_Work instructions_.
Report how many lines in the records hold the string "this"; give the number and nothing else.
####################
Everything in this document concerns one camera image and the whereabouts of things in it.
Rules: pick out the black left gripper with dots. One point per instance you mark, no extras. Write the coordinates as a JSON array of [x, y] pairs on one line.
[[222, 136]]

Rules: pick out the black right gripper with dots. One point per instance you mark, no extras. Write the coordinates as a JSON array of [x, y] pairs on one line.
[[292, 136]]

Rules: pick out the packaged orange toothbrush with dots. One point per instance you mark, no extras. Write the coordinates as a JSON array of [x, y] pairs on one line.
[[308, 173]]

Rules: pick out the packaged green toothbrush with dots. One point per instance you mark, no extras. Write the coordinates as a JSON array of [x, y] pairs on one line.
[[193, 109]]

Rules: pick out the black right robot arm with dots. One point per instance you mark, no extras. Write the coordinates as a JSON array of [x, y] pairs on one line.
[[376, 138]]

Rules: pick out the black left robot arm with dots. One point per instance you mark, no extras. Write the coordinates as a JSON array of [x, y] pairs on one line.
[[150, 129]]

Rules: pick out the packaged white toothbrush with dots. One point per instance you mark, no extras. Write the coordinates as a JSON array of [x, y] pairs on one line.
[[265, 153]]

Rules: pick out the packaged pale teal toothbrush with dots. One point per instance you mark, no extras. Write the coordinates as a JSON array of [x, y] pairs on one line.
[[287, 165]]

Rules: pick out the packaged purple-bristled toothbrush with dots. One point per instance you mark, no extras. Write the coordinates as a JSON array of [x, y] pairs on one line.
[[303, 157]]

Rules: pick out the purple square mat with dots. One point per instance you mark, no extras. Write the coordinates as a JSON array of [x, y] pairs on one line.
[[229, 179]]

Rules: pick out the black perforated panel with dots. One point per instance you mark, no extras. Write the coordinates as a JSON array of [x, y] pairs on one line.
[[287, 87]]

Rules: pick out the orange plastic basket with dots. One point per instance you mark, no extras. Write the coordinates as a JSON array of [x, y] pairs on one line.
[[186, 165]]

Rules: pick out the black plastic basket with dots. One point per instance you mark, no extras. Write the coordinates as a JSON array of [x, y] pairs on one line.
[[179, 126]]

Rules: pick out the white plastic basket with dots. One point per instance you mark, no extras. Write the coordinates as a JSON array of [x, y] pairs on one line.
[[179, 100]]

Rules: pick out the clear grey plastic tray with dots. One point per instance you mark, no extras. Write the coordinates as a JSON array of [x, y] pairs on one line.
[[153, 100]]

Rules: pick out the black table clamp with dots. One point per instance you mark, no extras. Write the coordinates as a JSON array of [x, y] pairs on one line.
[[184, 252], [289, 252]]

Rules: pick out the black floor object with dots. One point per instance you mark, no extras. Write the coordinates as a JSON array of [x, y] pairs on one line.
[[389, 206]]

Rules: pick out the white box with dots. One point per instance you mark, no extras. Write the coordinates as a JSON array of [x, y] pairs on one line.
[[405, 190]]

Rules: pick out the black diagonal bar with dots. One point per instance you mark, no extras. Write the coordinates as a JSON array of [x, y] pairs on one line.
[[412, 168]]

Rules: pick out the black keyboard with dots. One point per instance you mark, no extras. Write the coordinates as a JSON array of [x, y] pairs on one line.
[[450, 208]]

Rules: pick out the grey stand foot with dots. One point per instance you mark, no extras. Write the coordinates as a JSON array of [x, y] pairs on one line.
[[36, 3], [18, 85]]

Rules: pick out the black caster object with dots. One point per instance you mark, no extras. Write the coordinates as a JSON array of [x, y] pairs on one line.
####################
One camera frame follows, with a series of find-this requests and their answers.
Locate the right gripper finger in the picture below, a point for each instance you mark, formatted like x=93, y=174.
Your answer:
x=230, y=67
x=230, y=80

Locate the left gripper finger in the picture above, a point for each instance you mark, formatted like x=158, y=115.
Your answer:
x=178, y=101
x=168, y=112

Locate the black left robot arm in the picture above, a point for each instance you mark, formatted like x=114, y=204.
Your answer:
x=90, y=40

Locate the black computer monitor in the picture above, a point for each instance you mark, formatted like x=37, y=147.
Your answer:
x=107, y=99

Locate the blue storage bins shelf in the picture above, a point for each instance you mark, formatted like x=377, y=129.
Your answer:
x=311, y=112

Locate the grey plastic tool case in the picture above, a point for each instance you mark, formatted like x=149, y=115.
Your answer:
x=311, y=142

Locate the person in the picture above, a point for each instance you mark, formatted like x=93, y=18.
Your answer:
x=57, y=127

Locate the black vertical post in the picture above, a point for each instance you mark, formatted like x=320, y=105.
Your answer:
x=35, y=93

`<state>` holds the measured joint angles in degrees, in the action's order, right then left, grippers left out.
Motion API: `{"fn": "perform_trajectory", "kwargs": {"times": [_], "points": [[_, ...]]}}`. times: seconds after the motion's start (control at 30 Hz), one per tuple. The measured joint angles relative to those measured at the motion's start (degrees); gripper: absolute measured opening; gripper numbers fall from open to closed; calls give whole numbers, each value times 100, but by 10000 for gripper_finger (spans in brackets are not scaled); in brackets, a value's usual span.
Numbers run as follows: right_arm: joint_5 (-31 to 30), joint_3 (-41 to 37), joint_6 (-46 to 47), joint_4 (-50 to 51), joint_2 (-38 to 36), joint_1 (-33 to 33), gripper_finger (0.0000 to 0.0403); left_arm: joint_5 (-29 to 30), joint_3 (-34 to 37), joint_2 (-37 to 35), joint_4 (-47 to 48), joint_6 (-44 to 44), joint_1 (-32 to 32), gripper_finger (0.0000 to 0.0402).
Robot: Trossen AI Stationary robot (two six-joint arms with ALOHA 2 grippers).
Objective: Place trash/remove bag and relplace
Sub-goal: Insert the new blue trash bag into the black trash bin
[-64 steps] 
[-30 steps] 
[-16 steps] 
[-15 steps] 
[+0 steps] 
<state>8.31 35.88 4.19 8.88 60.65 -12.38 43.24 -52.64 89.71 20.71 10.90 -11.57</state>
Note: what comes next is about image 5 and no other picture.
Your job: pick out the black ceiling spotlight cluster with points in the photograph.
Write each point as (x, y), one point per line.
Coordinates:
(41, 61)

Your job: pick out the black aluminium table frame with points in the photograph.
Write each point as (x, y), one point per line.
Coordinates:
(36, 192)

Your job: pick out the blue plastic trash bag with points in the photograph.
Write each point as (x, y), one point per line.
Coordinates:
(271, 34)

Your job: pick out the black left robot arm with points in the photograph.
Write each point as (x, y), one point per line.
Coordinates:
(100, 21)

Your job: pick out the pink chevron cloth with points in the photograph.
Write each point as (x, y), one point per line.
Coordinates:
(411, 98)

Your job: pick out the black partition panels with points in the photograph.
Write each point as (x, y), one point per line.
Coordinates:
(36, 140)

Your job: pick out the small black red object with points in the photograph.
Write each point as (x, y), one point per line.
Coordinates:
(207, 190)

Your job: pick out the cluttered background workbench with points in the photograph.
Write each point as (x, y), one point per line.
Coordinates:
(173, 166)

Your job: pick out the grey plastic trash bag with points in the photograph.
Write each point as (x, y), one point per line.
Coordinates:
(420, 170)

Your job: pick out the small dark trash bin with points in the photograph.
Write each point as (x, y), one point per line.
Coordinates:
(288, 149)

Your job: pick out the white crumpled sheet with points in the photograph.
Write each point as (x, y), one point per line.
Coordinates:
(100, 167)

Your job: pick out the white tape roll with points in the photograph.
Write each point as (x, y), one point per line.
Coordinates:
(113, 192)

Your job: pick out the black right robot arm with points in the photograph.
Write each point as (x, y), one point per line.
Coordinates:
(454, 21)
####################
_Problem solution_.
2